Adult Scoliosis: When Conservative Management Is Sufficient and When Surgery May Be Needed

This article was translated using machine translation.

Scoliosis in adults does not necessarily require surgical intervention, according to guidance published by Mayo Clinic. Treatment depends on symptom severity, the degree of spinal curvature, and the presence of contributing conditions such as arthritis or osteoporosis.

Scoliosis refers to an abnormal lateral, forward, or rotational curvature of the spine. In adults, it may represent a residual curve from childhood or, more commonly, result from age-related spinal degeneration occurring alongside arthritis or bone loss. Many older adults with significant spinal curvature remain asymptomatic. Where symptoms do occur, they typically include low back pain and postural changes, and often respond to non-surgical measures.

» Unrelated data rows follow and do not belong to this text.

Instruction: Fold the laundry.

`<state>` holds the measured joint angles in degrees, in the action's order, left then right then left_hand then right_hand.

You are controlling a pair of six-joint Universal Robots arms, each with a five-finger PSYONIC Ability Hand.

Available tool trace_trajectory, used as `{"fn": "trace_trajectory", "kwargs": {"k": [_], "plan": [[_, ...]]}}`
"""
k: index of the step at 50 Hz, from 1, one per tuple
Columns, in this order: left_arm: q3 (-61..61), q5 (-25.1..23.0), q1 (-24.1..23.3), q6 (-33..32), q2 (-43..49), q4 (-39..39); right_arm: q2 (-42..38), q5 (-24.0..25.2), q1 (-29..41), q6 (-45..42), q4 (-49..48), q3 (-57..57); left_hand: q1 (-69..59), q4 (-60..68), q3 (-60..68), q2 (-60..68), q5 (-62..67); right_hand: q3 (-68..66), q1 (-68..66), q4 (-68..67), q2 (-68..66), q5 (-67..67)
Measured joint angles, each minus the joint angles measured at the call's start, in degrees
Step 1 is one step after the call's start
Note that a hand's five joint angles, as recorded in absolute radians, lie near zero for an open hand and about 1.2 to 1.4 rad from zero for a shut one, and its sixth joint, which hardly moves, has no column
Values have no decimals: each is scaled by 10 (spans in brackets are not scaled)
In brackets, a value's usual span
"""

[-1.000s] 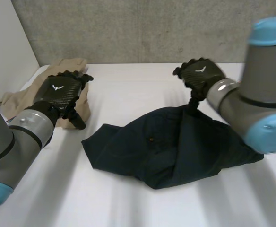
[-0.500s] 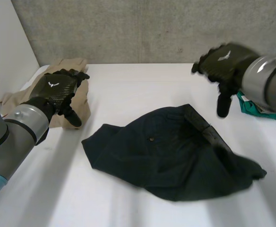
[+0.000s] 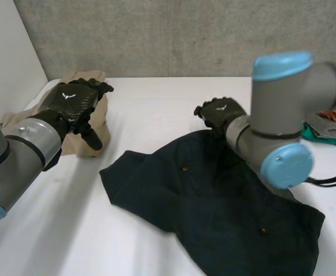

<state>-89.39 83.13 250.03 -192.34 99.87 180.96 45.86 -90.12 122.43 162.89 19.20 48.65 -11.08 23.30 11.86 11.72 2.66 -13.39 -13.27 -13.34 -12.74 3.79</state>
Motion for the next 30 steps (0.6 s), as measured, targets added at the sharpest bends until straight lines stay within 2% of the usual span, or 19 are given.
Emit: {"fn": "trace_trajectory", "kwargs": {"k": [3, 6, 7, 9, 15, 22, 26, 30], "plan": [[9, -3, -3, -1, 13, 0, -33, -6, 3, 7, -27, -14, 0, 0, 0, 0, 0, -73, -62, -71, -75, 65], [23, -7, -5, -2, 31, -2, -51, -10, 6, 4, -42, -26, 0, 0, 0, 0, 1, -254, -269, -254, -275, 252], [30, -9, -6, -2, 40, -3, -54, -11, 6, 0, -44, -30, 0, 0, 0, 0, 1, -371, -389, -370, -397, 364], [43, -13, -6, -3, 56, -6, -50, -11, 7, -7, -43, -33, 0, 0, 0, 0, 1, -496, -501, -491, -512, 483], [85, -23, -8, -4, 102, -18, 2, 2, 7, -28, -22, -19, 0, 0, 0, 0, 1, -539, -514, -550, -543, 518], [168, -58, -14, -6, 192, -61, 155, 83, 8, -68, -4, 60, 0, 0, 0, 0, 1, -544, -514, -551, -543, 518], [212, -96, -20, -5, 242, -100, 242, 136, 8, -79, -8, 111, 0, 0, 0, 0, 1, -544, -514, -551, -543, 518], [247, -135, -28, -4, 283, -144, 296, 170, 3, -76, -16, 141, 0, 0, 0, 0, 1, -544, -514, -551, -543, 518]]}}
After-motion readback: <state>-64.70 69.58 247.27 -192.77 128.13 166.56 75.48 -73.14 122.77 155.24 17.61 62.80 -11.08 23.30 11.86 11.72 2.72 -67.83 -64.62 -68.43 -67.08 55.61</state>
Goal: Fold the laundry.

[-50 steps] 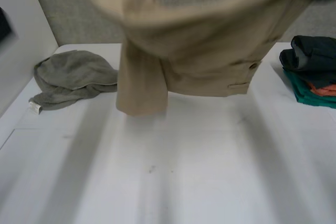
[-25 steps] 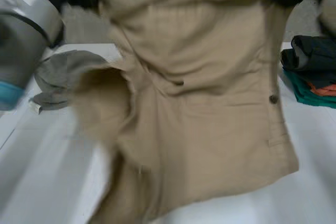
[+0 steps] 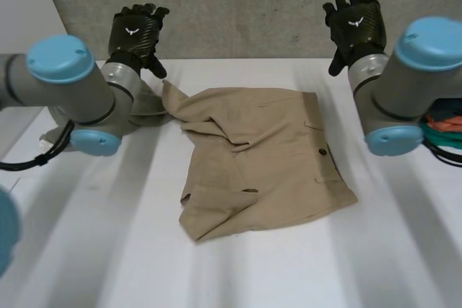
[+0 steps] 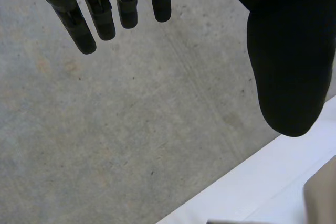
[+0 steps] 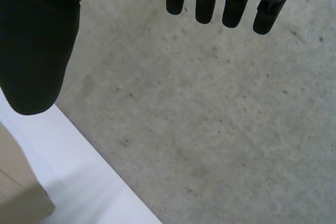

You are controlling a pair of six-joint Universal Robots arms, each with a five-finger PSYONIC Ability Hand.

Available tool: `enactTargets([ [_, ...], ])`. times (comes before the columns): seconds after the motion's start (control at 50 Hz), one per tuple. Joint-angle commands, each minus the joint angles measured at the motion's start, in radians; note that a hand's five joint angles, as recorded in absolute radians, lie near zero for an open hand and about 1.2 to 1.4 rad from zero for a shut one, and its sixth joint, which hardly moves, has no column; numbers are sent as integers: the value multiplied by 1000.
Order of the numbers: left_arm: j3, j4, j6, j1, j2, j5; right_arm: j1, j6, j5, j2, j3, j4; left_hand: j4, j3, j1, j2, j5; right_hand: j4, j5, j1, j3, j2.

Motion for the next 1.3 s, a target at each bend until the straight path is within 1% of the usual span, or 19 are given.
enactTargets([
  [0.02,-435,-22,24,-89,321,21,-12,-2,-130,-258,294,126,59,48,68,52,38,-42,-49,-52,-40,-40],
  [0.08,-568,-34,47,-154,382,54,-20,-7,-147,-300,389,184,135,124,144,128,114,-42,-49,-52,-40,-40],
  [0.2,-730,-46,106,-195,398,85,-32,-13,-173,-352,607,279,338,327,346,331,317,112,105,102,114,113],
  [0.3,-781,-54,141,-246,388,84,-35,-42,-226,-355,741,255,341,330,350,334,320,130,123,120,132,131],
  [0.38,-790,-56,138,-255,361,81,-69,-56,-260,-353,831,148,417,406,426,410,396,156,149,146,158,157],
  [0.46,-779,-56,139,-260,316,74,-69,-56,-259,-326,857,75,857,846,866,850,836,183,175,172,185,184],
  [0.48,-781,-56,143,-255,313,73,-69,-56,-257,-315,859,65,1021,1009,1029,1014,1000,191,184,181,193,193],
  [0.52,-784,-54,143,-251,312,68,-72,-56,-251,-300,860,46,1192,1180,1200,1184,1171,215,208,205,217,216],
  [0.6,-790,-54,144,-216,315,10,-74,-56,-255,-297,866,32,1192,1181,1201,1185,1171,230,223,219,232,231],
  [0.7,-808,-54,156,-165,325,-192,-72,-55,-262,-297,873,32,1192,1181,1201,1185,1171,230,223,219,232,231],
  [0.76,-843,-51,181,-134,344,-249,-71,-55,-265,-297,880,32,1192,1181,1201,1185,1171,233,225,222,235,234],
  [0.88,-917,-48,238,-58,376,-246,-63,-61,-266,-297,894,22,1192,1181,1201,1185,1171,280,272,269,281,281],
  [0.9,-923,-46,236,-48,382,-246,-62,-64,-266,-295,899,12,1056,1045,1065,1049,1035,285,278,275,287,287],
  [0.92,-932,-48,236,-39,396,-246,-62,-67,-266,-295,900,8,697,686,706,690,676,286,278,275,287,287],
  [0.98,-952,-48,236,-31,427,-248,-63,-84,-265,-294,916,-11,278,267,286,271,257,341,334,331,343,342],
  [1.0,-965,-45,236,-31,454,-248,-63,-88,-265,-295,919,-17,30,18,38,23,9,347,340,337,349,348],
  [1.02,-969,-45,236,-31,465,-248,-66,-94,-263,-295,923,-23,-28,-39,-20,-35,-49,353,346,343,355,354],
  [1.16,-1031,-36,228,-39,603,-222,-74,-136,-259,-307,952,-38,12,1,21,5,-9,409,402,398,411,410],
  [1.3,-1130,-34,239,-44,692,-130,-72,-136,-255,-310,969,-48,147,136,156,140,126,499,492,489,501,501],
])
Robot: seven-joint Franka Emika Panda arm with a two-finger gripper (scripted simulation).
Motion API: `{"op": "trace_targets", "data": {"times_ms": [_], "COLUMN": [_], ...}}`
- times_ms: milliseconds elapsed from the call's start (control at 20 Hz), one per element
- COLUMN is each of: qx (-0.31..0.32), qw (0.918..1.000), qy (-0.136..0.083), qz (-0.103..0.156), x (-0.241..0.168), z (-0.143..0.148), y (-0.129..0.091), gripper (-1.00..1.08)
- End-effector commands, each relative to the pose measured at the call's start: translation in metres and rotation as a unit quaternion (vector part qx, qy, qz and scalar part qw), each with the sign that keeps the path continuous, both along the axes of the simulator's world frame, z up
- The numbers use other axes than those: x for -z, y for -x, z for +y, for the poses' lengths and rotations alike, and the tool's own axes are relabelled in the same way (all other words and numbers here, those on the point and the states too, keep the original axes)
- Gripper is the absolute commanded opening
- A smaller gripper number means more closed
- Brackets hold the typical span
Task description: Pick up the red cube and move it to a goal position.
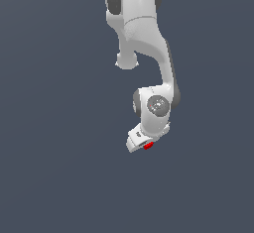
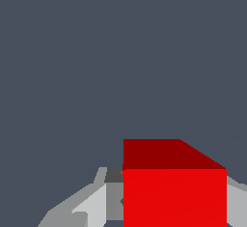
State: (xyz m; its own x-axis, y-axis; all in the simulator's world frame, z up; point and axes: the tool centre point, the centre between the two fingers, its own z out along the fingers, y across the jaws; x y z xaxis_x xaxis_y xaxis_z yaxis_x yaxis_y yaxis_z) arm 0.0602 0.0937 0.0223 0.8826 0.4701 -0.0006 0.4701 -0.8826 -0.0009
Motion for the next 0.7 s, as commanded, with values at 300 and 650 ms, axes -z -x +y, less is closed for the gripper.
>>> {"op": "trace_targets", "data": {"times_ms": [300,650], "qx": [0.000,0.000], "qw": [1.0000,1.0000], "qy": [0.000,0.000], "qz": [0.000,0.000], "x": [-0.009,-0.020], "z": [-0.014,-0.031], "y": [0.024,0.054], "gripper": [-1.00,-1.00]}}
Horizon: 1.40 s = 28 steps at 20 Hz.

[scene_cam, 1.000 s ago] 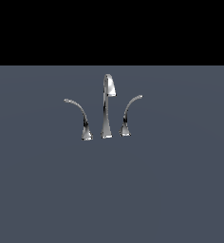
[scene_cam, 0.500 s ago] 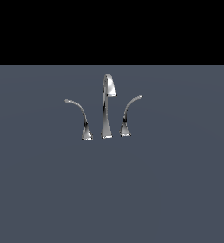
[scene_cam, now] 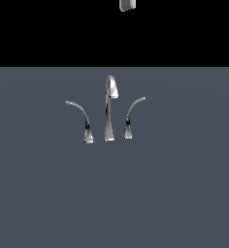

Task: Turn on the faucet by rotating a designated handle.

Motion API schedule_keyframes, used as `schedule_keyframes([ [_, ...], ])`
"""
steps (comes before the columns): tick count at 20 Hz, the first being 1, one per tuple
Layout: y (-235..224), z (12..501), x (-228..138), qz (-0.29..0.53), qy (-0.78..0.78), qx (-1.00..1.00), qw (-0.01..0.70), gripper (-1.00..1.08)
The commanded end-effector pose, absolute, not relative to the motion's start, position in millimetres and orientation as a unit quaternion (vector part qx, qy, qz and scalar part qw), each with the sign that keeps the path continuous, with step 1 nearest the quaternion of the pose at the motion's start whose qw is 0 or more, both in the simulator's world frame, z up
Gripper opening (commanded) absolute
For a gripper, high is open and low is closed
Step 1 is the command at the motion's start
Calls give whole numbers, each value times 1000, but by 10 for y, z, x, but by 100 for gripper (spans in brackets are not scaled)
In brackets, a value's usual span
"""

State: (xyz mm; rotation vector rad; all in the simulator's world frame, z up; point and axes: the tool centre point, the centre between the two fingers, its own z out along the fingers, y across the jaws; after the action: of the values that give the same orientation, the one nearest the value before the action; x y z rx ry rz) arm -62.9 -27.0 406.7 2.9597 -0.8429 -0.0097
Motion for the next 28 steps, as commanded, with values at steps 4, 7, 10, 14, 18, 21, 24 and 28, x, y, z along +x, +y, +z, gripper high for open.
schedule_keyframes([
  [4,-366,3750,-202,-1,-345,938,27,-100],
  [7,-424,3552,16,0,-382,924,24,-100],
  [10,-486,3336,223,1,-420,908,21,-100],
  [14,-572,3023,479,2,-468,883,17,-100],
  [18,-663,2682,709,2,-516,856,12,-100],
  [21,-729,2425,856,2,-549,835,9,-100],
  [24,-785,2200,968,1,-577,817,6,-100],
  [28,-844,1959,1072,1,-605,796,3,-100],
])
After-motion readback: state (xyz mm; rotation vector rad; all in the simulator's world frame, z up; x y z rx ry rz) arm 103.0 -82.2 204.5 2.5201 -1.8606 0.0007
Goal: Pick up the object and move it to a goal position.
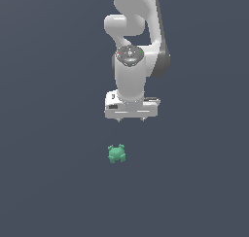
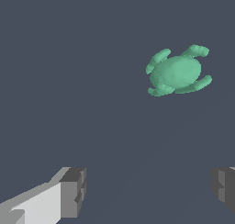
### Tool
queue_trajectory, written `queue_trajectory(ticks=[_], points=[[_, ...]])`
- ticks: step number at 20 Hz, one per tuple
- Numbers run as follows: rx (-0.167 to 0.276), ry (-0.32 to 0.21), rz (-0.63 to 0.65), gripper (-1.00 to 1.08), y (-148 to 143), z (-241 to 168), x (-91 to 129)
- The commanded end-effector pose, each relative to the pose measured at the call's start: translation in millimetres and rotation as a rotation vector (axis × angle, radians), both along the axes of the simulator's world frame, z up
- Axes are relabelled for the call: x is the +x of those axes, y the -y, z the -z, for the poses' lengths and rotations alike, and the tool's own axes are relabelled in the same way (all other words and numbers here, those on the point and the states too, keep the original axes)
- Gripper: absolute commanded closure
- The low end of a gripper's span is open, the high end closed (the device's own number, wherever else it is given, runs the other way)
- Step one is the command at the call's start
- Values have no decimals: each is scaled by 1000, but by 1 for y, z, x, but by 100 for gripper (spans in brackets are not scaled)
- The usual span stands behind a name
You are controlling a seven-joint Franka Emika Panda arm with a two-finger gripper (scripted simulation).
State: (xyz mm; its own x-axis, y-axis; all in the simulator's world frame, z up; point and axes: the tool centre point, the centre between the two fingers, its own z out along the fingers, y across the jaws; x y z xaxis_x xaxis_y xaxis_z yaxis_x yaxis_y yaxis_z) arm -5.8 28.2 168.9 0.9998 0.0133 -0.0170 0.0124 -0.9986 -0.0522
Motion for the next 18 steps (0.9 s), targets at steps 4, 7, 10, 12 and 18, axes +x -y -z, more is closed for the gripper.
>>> queue_trajectory(ticks=[4, 7, 10, 12, 18], points=[[0, -4, 75, -92, 3, 3, 6], [0, -8, 136, -92, 6, 6, 10], [-1, -11, 209, -92, 9, 9, 15], [-2, -14, 265, -92, 12, 12, 19], [-6, -23, 444, -92, 20, 20, 32]])
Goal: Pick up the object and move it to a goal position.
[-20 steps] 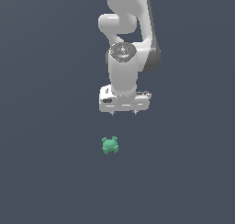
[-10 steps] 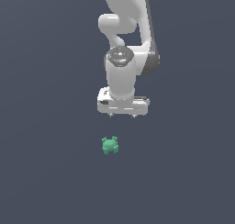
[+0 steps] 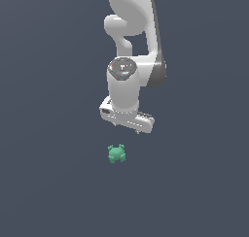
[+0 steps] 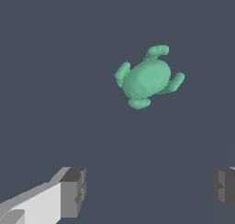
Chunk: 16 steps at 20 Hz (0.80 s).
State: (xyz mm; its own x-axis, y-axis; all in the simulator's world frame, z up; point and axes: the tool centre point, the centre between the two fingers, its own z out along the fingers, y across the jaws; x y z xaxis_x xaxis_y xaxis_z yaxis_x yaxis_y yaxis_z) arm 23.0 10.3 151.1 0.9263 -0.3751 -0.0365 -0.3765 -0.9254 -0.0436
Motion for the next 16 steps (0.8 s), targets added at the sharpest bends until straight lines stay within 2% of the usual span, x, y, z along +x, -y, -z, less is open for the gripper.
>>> queue_trajectory(ticks=[1, 16], points=[[-2, -4, 76, -92, 3, 3, 5], [-23, -18, 513, -92, 23, 24, 35]])
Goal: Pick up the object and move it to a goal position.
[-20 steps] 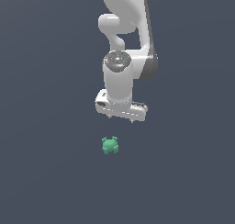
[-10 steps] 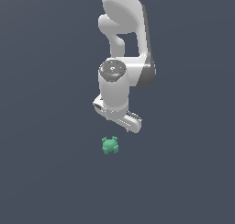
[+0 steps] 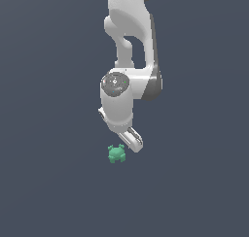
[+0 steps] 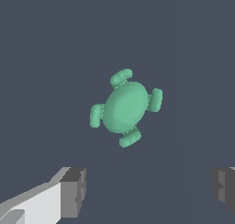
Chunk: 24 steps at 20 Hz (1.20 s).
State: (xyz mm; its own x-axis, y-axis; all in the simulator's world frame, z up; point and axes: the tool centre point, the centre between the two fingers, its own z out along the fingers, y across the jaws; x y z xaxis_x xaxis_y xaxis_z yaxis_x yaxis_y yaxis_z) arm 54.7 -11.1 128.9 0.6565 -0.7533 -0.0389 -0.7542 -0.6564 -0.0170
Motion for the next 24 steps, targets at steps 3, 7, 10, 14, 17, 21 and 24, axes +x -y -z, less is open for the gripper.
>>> queue_trajectory(ticks=[3, 7, 10, 14, 17, 21, 24], points=[[-8, -3, 131, -92, 6, 6, 8], [-16, -4, 244, -92, 11, 12, 16], [-23, -4, 329, -92, 14, 16, 21], [-30, -3, 426, -92, 18, 20, 27], [-35, -2, 483, -92, 20, 23, 31], [-39, -1, 540, -92, 22, 26, 34], [-42, 0, 567, -92, 23, 27, 36]])
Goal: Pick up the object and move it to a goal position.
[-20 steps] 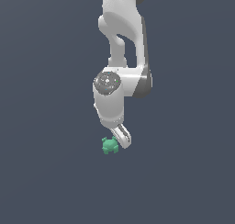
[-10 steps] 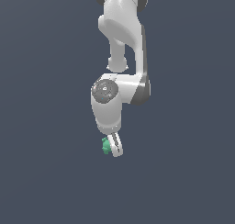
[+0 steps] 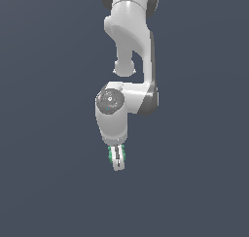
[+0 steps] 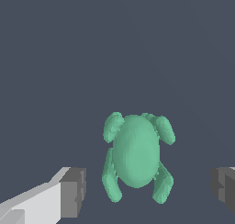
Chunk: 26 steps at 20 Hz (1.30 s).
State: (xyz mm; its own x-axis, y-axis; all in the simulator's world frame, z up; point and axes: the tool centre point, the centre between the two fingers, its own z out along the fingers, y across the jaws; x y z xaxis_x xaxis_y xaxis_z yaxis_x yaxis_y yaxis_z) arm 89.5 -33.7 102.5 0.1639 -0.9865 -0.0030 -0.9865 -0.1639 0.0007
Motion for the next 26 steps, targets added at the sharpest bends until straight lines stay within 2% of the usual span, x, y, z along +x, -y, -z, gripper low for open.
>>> queue_trajectory(ticks=[1, 9, 18, 24, 25, 26], points=[[-2, 1, 22, -92, 1, 1, 1], [-3, 1, 29, -92, 1, 5, 2], [-3, 1, 34, -92, 2, 48, 0], [-3, 1, 33, -92, 1, 51, 2], [-3, 1, 33, 108, 1, 51, 2], [-3, 1, 33, 108, 1, 51, 2]])
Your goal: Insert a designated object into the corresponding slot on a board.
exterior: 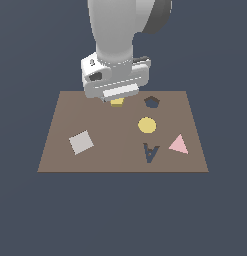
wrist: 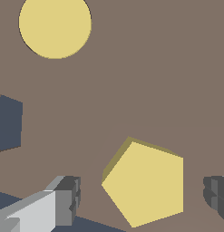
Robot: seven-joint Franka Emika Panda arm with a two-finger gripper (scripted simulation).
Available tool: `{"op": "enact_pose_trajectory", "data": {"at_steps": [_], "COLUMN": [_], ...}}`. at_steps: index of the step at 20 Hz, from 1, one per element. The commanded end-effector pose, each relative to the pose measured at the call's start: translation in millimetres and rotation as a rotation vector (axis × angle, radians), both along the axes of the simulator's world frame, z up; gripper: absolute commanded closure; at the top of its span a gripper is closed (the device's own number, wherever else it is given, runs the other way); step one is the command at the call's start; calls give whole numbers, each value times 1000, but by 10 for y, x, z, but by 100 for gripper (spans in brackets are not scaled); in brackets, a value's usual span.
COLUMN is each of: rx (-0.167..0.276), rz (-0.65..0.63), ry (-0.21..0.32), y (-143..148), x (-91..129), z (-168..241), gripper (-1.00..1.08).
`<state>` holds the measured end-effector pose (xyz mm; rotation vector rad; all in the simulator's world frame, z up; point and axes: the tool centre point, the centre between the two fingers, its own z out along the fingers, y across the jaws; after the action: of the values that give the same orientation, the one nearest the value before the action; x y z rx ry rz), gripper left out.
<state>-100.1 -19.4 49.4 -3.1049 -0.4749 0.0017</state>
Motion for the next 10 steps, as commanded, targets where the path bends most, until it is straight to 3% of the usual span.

First-line management includes physical therapy, targeted exercises, stretching, and low-impact physical activity. Where osteoporosis is a contributing factor, bone health assessment and management become central to preventing curve progression. This may involve bone density scanning, weight-bearing exercise, and pharmacological agents to support bone repair and formation.

Surgery is considered when pain persists despite conservative treatment, or when symptoms significantly limit mobility or result in pronounced postural deformity. The primary surgical goal in adults is not complete curve correction but spinal balance, defined as proper alignment of the head over the pelvis in both planes. This approach achieves high rates of symptom relief and patient satisfaction.